Sampling

Sampling is the process of converting an Analog Signal into a Discrete-Time Signal by only measuring / sampling its amplitude at discrete intervals of time.

Terms

Sample

Each instance of measurement of the signal is called a sample

Sampling Period

Sampling Period $T_s$ is constant amount of time between samples, and is the reciprocal of the sampling frequency

Sampling Frequency

Sampling Frequency $f_s$ is the constant frequency of samples, and is the reciprocal of the sampling period

Sifting Property

You can also use the delta function to “sift” out the output of a signal at a given $n_0$

$$x[n_0]=\sum _{n=-\infty }^{\infty }x[n]\delta [n-n_0]$$

This can be used for either constructing or deconstructing a signal.

Resampling

Resampling is the process of taking an existing Discrete-Time Signal and modifying it such that it has a different sampling frequency.

Downsampling

Resampling where you throw away data in order to achieve the desired slower sampling frequency.

For example: halfing the frequency; you trash every other data point.

Upsampling

Resampling is where you insert synthetic data between the data points of the original signal to emulate what a higher frequency signal would have been sampled as.

For example, you can use some kind of interpolation algorithm to fill in the gaps.
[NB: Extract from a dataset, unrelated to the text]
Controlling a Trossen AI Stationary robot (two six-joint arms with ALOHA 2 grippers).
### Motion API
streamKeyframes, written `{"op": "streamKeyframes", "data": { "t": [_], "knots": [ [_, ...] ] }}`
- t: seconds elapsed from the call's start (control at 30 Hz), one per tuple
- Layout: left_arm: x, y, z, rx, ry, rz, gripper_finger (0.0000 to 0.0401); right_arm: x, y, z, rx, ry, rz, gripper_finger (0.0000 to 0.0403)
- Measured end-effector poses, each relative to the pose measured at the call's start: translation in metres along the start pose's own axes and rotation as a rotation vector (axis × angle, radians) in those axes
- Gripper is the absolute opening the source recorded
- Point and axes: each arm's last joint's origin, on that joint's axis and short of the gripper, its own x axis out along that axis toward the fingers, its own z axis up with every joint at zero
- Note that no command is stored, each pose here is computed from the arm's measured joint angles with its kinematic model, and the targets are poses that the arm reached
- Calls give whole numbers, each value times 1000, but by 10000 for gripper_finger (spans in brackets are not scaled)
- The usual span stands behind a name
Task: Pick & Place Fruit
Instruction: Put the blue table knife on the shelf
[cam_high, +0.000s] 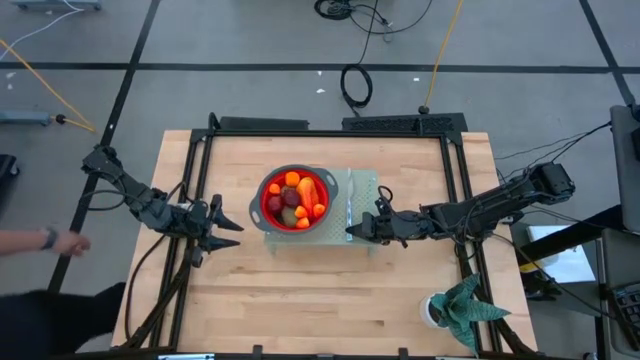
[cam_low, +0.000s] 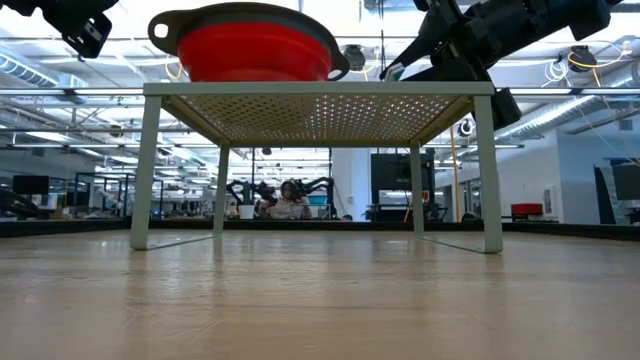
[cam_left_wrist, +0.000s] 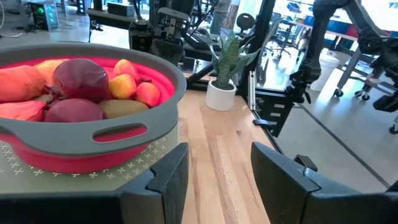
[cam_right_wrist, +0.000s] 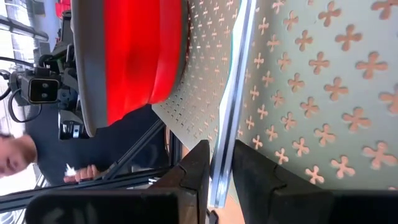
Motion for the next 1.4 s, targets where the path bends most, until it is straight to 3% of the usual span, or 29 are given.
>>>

Typically you insert zeros between the original data points, and then apply a low-pass filter over the “zero-stuffed” signal which acts as the interpolation algorithm, smoothing out the overall signal, including those zeroes.
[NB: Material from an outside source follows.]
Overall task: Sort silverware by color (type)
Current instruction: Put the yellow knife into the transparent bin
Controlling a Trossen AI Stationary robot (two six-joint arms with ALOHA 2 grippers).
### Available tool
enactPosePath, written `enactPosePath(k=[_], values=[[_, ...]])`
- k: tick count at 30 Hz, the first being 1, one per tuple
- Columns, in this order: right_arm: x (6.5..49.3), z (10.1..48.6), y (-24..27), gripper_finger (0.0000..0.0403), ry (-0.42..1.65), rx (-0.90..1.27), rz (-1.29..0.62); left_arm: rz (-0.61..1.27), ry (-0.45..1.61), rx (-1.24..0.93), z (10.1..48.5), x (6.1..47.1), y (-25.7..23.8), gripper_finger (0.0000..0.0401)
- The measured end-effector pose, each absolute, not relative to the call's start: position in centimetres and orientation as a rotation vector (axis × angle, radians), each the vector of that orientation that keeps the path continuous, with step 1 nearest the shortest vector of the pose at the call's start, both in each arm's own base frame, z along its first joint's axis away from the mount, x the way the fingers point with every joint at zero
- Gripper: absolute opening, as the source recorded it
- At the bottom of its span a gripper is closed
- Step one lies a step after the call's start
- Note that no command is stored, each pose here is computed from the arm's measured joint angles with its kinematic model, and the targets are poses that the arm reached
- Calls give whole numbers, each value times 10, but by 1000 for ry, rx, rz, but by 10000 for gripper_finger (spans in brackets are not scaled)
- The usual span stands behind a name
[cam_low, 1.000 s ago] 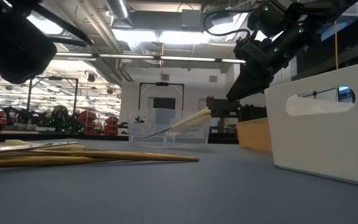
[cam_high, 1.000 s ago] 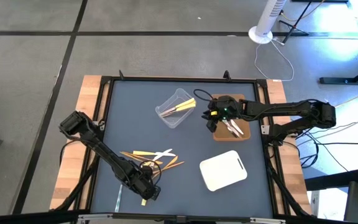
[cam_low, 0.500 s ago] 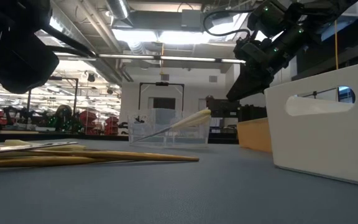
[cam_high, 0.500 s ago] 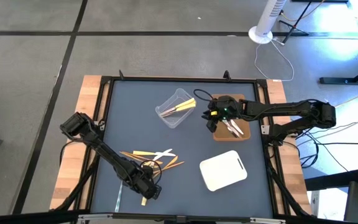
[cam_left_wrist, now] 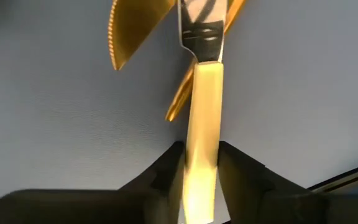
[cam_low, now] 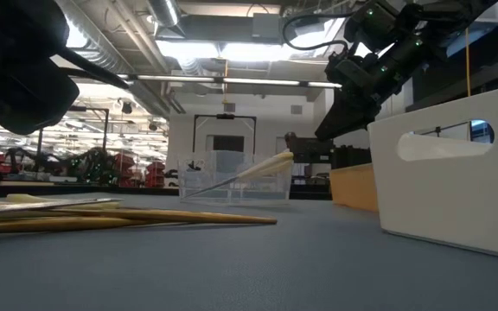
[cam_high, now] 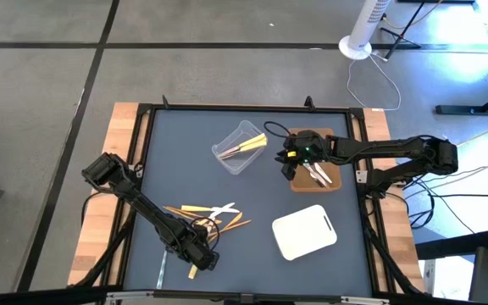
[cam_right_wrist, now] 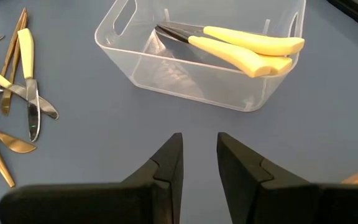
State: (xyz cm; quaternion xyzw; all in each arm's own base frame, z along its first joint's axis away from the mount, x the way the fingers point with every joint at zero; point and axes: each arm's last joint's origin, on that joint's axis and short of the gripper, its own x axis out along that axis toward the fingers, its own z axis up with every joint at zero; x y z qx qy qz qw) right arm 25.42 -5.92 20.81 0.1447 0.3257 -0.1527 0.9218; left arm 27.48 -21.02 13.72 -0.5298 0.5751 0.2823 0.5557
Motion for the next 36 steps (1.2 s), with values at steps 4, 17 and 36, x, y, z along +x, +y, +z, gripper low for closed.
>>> enactPosePath(k=[4, 17, 36], values=[[254, 208, -59, 85, 669, 297, -314, 665, 1357, -1251, 137, 275, -210, 71], [254, 208, -59, 86, 669, 297, -314, 622, 1355, -1273, 143, 276, -211, 67], [254, 208, -59, 86, 670, 291, -311, 492, 1272, -1330, 186, 273, -201, 72]])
Common Pitfalls when Sampling

Aliasing

Aliasing

Signals that are sampled with too low of a Sampling Frequency can appear as lower frequencies; using an insufficiently high sampling frequency can cause totally different Continuous-Time Signals to look identical in their Discrete-Time forms. The minimum sampling frequency needed to reconstruct a given CT signal is given by the Nyquist-Shannon Sampling Theorem.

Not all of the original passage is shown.